Pictures stay out. Extract the lines below from the first one through the line with "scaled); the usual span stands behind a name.", both included.

Saved entries:
---

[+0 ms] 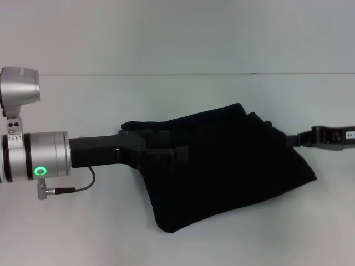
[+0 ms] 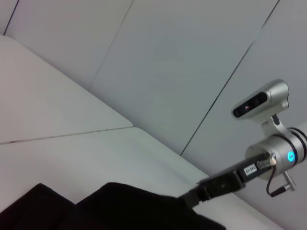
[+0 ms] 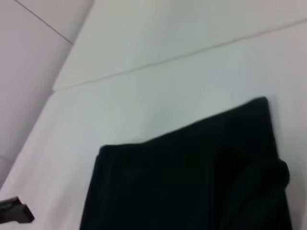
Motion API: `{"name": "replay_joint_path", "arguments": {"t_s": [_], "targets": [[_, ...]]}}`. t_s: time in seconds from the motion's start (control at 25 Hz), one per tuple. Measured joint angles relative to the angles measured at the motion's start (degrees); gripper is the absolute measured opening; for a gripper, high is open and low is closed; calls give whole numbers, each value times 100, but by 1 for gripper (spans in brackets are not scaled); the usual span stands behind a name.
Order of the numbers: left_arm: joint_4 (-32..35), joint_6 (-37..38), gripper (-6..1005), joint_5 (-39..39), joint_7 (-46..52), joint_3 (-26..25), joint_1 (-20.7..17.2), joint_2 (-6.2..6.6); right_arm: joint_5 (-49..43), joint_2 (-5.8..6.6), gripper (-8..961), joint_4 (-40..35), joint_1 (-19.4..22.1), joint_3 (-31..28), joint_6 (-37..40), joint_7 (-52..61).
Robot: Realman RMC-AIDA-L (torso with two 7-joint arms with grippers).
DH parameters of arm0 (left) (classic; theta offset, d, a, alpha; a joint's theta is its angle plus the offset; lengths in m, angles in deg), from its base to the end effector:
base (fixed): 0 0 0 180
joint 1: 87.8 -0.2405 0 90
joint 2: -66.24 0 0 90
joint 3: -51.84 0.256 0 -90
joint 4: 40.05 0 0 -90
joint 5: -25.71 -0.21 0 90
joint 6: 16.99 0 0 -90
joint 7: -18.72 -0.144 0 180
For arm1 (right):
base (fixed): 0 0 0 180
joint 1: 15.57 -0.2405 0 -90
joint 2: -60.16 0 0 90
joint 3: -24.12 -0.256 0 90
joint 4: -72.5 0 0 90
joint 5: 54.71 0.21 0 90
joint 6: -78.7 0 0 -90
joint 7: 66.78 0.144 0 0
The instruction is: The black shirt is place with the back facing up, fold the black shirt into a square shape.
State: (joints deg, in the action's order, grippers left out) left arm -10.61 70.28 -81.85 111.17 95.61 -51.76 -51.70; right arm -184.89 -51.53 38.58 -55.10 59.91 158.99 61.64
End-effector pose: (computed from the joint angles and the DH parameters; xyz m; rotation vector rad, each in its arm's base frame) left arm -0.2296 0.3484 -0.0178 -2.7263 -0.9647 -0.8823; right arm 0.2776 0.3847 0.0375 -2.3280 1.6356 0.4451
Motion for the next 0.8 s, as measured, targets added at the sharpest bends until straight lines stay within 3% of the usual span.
{"name": "replay_joint_path", "arguments": {"t_s": [0.8], "targets": [[0,0,865,8,-25,-104,-26,18,46,125,1,-134,-825,34,-47,62]]}}
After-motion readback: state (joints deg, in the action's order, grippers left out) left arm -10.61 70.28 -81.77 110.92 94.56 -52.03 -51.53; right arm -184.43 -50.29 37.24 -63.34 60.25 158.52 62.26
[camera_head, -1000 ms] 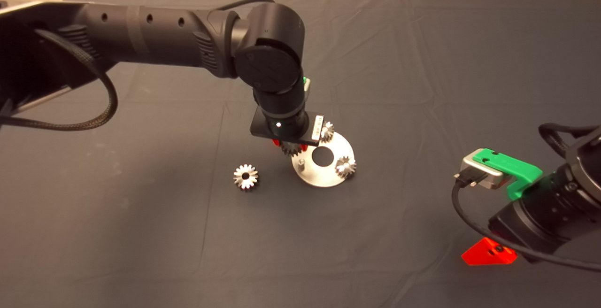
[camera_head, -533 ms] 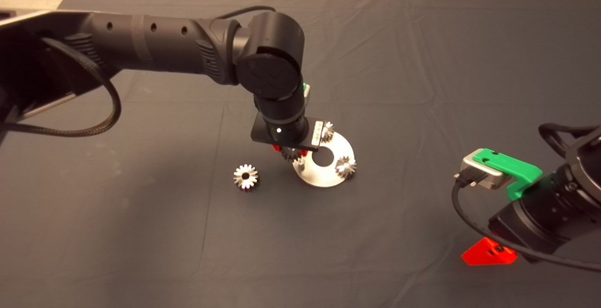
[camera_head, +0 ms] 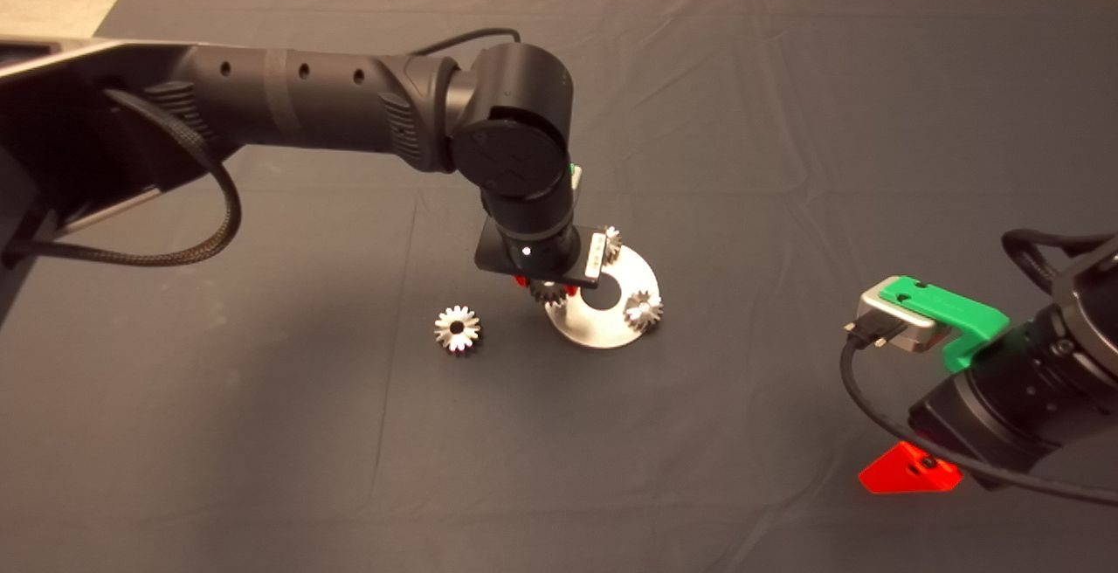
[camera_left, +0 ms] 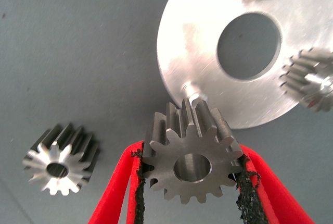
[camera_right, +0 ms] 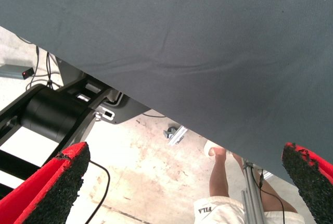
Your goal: Remove an incorrectly installed larger gear and replace it with the correct smaller gear
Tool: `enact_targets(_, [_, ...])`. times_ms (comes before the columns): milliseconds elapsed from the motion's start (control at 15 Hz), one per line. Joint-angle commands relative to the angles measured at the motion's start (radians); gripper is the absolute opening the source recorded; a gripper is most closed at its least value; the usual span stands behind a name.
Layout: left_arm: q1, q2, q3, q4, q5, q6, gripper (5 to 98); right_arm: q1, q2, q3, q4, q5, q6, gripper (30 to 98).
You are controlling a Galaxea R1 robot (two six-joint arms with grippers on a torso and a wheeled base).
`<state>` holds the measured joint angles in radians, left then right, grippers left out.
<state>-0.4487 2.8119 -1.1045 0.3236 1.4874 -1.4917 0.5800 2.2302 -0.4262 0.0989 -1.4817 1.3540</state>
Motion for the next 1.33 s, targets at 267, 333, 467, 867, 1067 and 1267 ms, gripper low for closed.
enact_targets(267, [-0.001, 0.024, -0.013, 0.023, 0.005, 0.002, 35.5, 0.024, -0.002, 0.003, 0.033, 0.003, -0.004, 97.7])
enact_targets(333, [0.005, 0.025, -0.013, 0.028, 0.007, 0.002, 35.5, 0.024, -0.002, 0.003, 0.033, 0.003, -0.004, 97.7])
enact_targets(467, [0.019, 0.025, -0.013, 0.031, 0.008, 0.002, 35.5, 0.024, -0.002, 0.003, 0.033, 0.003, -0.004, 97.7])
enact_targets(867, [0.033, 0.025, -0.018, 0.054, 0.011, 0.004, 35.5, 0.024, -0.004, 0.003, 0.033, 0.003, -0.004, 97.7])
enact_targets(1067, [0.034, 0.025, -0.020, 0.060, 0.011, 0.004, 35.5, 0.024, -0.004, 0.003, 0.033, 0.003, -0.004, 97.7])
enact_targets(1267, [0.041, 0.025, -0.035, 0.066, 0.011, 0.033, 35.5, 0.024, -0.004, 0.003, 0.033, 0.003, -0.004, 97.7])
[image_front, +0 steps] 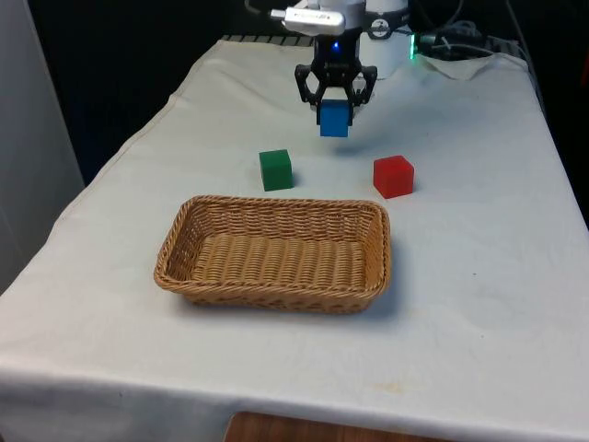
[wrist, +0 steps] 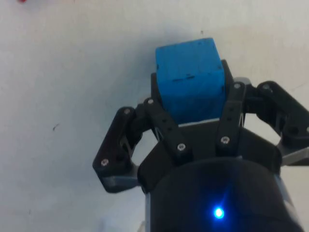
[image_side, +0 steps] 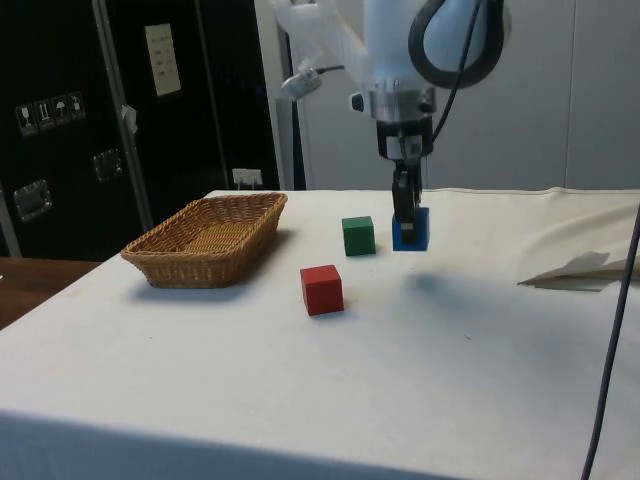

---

- Response -
[+0 ms] 
[+0 ms] 
[+0 ms] 
Motion API: `{"name": "replay_joint_path", "arguments": {"t_s": [_], "targets": [[_, ...]]}}`. t_s: time in seconds from the motion's start (control at 25 Hz), one per tuple. Measured joint angles relative to the angles measured at the motion's start (degrees); gripper is the absolute measured opening; for a gripper, high is open and low is closed; calls give whole numbers, each value times 100, but by 1 for gripper (spans in brackets are not scaled); the usual span stands behind a name.

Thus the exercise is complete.